"Estes fariseus mais depressa perdoariam um assassino do que um divorciado que ousa voltar à igreja para comungar".
O
meu desejo cristão para 2017? Que a igreja como um todo siga sem
resistências separatistas a “Amoris Laetitia” (“Alegria do Amor”) do
Papa Francisco sobre a situação dos divorciados recasados; é tempo de
diversos grupos dentro da igreja pararem com uma espécie de insurgência
alegadamente purista e salvadora da verdadeira doutrina.
Na verdade, esta atitude só revela a doença farisaica que
olha para a lei com olhos mortos, olhos legalistas de Javert. Ao ler e
ouvir a posição destas tribos que se julgam mais papistas do que o Papa,
fico sempre com uma estranha impressão: estas pessoas mais depressa
perdoariam um assassino do que um divorciado que ousa voltar à igreja
para comungar. Se a misericórdia do Senhor pode ser recebida por todos,
até pelo violador e pedófilo, porque é que continuam a ostracizar o
divorciado? Porque é que continuam a negar os mandamentos da
reconciliação e da eucaristia ao divorciado recasado? Onde é que está
escrito que o divórcio é único pecado sem acesso ao perdão?
Repare-se que a “Amoris Laetitia” não diz que o divórcio não
é um pecado objectivo. Não há ali relativismo moral. Sim, o divórcio é
sempre um pecado; é a consequência trágica de uma série de pecados
cometidos pelos dois conjugues. E o pecado maior talvez seja a presunção
de pensar que a culpa é sempre do outro lado, do ex-marido ou
ex-mulher. Portanto, aqueles que dizem que o Papa Francisco está a
despenalizar o divórcio estão a ser desonestos.

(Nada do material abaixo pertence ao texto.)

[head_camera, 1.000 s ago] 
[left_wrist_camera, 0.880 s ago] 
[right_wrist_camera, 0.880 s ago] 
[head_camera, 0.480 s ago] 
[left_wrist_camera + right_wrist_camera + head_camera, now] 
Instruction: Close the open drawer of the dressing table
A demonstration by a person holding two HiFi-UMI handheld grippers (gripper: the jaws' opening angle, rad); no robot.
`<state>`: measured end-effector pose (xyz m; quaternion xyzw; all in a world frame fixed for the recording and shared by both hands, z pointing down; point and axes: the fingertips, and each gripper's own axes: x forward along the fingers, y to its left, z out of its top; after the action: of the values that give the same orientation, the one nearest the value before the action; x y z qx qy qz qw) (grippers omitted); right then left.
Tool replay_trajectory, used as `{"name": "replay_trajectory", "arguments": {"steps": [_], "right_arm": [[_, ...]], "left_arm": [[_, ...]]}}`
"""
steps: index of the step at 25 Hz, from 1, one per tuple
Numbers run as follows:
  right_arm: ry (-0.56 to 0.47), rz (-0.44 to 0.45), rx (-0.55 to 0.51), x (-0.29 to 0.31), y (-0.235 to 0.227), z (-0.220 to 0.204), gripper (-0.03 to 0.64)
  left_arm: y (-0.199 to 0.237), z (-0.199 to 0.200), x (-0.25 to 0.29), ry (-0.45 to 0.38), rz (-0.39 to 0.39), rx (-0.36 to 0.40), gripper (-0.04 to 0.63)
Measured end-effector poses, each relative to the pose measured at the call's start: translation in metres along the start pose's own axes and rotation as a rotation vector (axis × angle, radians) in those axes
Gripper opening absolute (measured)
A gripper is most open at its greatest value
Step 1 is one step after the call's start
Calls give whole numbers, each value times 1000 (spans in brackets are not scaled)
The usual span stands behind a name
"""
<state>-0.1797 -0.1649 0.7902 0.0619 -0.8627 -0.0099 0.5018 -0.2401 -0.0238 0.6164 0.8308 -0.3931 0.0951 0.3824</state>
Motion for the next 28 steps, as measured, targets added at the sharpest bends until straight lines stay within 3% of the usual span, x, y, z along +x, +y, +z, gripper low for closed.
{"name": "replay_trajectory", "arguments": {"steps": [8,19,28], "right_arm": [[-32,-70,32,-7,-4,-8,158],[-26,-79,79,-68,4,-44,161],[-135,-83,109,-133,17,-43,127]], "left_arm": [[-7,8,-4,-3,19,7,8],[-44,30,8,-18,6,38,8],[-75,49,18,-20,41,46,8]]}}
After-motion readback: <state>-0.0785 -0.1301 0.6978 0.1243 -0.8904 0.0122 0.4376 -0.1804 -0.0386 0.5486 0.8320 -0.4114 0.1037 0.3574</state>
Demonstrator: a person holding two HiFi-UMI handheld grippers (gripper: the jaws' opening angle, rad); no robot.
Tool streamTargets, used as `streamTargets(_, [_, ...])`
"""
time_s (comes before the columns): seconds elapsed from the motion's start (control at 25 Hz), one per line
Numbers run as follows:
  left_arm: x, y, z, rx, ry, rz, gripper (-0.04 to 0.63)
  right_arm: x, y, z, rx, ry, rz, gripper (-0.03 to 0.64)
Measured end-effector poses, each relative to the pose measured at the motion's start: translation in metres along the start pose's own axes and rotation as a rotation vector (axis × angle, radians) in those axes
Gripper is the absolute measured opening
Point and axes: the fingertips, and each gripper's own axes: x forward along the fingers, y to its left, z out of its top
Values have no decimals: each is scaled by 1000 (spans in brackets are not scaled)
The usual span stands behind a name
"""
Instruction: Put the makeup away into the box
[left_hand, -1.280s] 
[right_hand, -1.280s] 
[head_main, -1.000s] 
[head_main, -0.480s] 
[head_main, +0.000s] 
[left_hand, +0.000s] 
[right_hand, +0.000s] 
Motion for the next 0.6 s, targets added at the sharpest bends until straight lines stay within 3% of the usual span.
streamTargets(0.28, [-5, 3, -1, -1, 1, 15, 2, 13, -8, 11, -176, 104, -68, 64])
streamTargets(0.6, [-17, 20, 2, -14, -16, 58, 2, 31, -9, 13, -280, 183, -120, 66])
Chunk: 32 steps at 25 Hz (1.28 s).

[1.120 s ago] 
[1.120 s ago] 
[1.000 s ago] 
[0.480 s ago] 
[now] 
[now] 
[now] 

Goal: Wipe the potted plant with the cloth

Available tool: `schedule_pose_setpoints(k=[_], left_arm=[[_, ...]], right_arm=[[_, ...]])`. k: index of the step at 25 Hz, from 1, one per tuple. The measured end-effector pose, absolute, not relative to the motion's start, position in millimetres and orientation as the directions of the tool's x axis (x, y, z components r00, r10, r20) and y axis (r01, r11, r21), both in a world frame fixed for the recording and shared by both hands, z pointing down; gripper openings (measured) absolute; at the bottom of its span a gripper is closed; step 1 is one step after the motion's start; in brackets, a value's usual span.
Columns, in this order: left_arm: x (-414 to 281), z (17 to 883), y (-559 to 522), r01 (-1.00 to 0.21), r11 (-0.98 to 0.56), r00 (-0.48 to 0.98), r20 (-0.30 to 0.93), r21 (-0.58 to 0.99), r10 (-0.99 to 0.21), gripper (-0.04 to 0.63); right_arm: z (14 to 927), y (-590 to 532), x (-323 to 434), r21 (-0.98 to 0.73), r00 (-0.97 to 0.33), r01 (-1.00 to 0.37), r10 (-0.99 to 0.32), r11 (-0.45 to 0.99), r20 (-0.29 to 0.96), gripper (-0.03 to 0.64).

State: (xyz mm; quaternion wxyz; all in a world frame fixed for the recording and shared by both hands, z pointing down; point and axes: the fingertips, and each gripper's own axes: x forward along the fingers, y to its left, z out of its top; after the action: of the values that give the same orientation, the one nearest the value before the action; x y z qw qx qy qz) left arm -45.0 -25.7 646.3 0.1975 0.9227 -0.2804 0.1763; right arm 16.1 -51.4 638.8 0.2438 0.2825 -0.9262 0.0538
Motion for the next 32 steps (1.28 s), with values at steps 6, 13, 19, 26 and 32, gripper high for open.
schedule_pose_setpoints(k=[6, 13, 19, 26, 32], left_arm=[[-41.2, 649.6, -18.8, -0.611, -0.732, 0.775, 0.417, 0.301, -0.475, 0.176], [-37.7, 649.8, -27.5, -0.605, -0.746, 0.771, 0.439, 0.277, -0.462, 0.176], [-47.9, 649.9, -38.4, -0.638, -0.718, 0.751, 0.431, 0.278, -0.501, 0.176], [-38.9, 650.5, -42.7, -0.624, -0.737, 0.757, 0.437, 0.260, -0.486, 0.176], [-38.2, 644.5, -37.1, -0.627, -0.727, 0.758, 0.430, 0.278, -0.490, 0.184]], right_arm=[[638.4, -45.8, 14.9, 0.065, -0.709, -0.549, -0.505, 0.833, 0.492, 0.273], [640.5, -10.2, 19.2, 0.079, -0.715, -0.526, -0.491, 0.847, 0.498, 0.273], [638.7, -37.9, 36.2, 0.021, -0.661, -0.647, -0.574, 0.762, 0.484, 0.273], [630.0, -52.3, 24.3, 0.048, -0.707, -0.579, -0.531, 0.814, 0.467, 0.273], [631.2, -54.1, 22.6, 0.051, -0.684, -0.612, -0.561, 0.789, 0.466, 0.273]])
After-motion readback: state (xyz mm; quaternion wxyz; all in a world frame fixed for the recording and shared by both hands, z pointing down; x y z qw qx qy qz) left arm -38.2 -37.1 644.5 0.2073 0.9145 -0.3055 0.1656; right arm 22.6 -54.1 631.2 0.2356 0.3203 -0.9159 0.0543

O ponto é outro, o ponto
é dar o mandamento da reconciliação ao divorciado recasado que procura a
redenção.
O divórcio não pode ser um pecado à parte, não pode ser um
pecado diferente dos outros pecados, não pode ser colocado numa torre
inacessível à misericórdia de Deus.
O verbo cristão por excelência é “recomeçar”. Através do
arrependimento e do perdão, Cristo permite recomeçar. O divorciado não é
aqui um pária, também tem direito ao recomeço. O divorciado crente e
recasado não pode permanecer neste limbo entre os crentes sem macula, ó
santos!, e os ateus, como se fosse uma espécie de hermafrodita teológico
sem identidade ou poiso.
Quer isto dizer que todos os divorciados recasados devem ter
direito ao recomeço? Não. Aqueles que argumentam que o Papa Francisco
transforma a Igreja num albergue espanhol à vontade do freguês estão a
ser desonestos. “Alegria do Amor” diz que o regresso à igreja do
divorciado recasado é um processo lento que tem de ser acompanhado por
um padre. É esse pastor que gere a situação. Isto não tira poder à
Igreja. Pelo contrário: dá poder e vida a cada um dos seus pastores, que
não se podem limitar a aplicar a lei de forma cega e mecânica; têm de
exercer o seu juízo moral ancorado na misericórdia do evangelho numa
lógica de caso a caso.
Um padre não pode ser um mero burocrata de um direito
canónico aplicado de forma cega a toda a gente; um padre tem de ser um
intérprete vivo desse direito, até porque o direito canónico não é a voz
de Deus da mesma forma que o direito positivo (de um estado) não é a
voz do direito natural. Por outras palavras, é preciso ter em atenção
que o termo “situação irregular” esconde muitas injustiças cometidas
contra cristãos que querem regressar ou ingressar numa igreja que lhes
vira as costas em nome da norma farisaica. O legalismo farisaico afasta
milhares, se não milhões, da igreja.
Como escreveu Miguel Almeida sj. na revista “Brotéria”, está
aqui em jogo um duplo discernimento. Por um lado, o divorciado recasado
deve passar por um exame de consciência sobre o seu passado, sobre o
seu compromisso com o evangelho e com a ideia de família. Por outro
lado, o padre que o acompanha tem de vigiar e confirmar (ou infirmar)
este exame interno. Ora, se este exame de consciência for honesto, se a
pessoa quiser de facto crescer na caridade, se o padre virar o polegar
para cima, então não há qualquer razão para a igreja continuar a recusar
os sacramentos ao recasado. É isso que se espera de uma igreja dura com
o pecado mas misericordiosa com o pecador.